Ершов тяжело вздохнул. Во вспыхнувшем взгляде мелькнула ирония.
— Счастья, значит, у нас нет, — сказал он, оглядывая свою собеседницу. — Правители наши все себе забрали, а нам только одно горе и нужду оставили.
— Да, — подтвердила Марья. — Конечно, забрали. Чего же еще? — Сказав это, она только потом поняла, что они значат, и, стремясь изменить смысл сказанного, торопливо добавила: — А скорее всего, так богу надо. Правители, может быть, и рады бы, да выше бога им ведь тоже не быть…
Присутствующие в камере переглянулись. Одни криво улыбнулись, другие неловко кашлянули.
Шапочкин поднялся и снова подошел к Марье.
— Нехорошо так, — склоняя голову и всматриваясь в ее лицо, тихо сказал он. — Нехорошо…
Марья растерянно посмотрела на присутствующих.
«Что же я такое сделала? Почему они все так недовольны?» — с недоумением, готовая заплакать, спрашивала себя Марья, заметив беспокойство на лицах своих собеседников. Опустив голову, она долго смотрела в одну точку, а затем, ни к кому не обращаясь, сказала:
— Деревенская я. Сами видите. Что я могу знать-то?

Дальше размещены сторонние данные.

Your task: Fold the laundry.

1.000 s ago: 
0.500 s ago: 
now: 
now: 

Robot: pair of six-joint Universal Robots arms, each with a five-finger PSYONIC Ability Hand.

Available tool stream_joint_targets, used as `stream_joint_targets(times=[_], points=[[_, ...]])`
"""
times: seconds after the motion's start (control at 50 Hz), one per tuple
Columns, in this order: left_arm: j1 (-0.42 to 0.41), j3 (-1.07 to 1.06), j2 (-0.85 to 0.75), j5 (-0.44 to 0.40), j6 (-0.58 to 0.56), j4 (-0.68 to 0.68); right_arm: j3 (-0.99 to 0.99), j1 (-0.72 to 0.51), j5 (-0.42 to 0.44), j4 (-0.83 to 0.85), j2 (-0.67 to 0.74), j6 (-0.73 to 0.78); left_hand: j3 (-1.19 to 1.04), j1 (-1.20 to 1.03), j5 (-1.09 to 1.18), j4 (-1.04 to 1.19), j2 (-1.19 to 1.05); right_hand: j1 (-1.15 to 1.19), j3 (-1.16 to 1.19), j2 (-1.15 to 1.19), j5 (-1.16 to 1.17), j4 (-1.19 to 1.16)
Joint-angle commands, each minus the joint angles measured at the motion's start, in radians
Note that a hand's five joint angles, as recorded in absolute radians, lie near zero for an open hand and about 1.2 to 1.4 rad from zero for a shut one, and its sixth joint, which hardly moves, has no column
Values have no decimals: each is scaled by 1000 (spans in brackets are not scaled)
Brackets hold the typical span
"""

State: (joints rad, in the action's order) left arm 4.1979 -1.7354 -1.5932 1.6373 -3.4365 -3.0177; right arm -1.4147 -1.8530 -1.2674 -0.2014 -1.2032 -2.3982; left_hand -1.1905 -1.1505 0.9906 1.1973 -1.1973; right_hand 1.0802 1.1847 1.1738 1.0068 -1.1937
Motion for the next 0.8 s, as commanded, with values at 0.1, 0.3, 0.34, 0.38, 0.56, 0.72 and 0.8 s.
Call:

Задумавшийся Ершов, будто о чем-то вспомнив, быстро вскочил на йоги и упрямо тряхнул головой:
— Вот, товарищи, где сказывается отсутствие нашей пропаганды. В самом деле, откуда ей понимать, что к чему, когда в деревне полное засилье попов и знахарок. — Подумав, Ершов добавил: — Здесь у нас непочатый край работы. Нет слов, мужики смело поднимаются против помещиков, но им нужна помощь. А кто же эту помощь им должен оказывать, как не мы, рабочие. Значит, сами мы тоже должны знать много. Учиться, стало быть, нужно и нам. Учиться везде, при всех условиях. Если хотите, даже вот здесь, в тюрьме, — учиться, чтобы уметь разобраться в своих друзьях и недругах; мы обязаны открыть людям глаза. Следовательно, учиться и учить других, вот, значит, какова задача. Школы нам здесь, конечно, не организовать. Но обсуждать серьезные вопросы и учиться один у другого мы можем. Если не возражаете, то я завтра же могу рассказать, что я знаю, например, о боге.
— А я, — густо пробасил Шапочкин, — о том, кому нужен царь.
— Опять перебил, — послышался из угла все тот же задорный голос. — И каждый раз вот так. Я только подумаю, а он тут как тут. — Ну ладно. Тогда я расскажу о суде над одним социал-демократом.
— Ну, а вы, товарищ Карпова, о чем с нами будете беседовать? — спросил Ершов.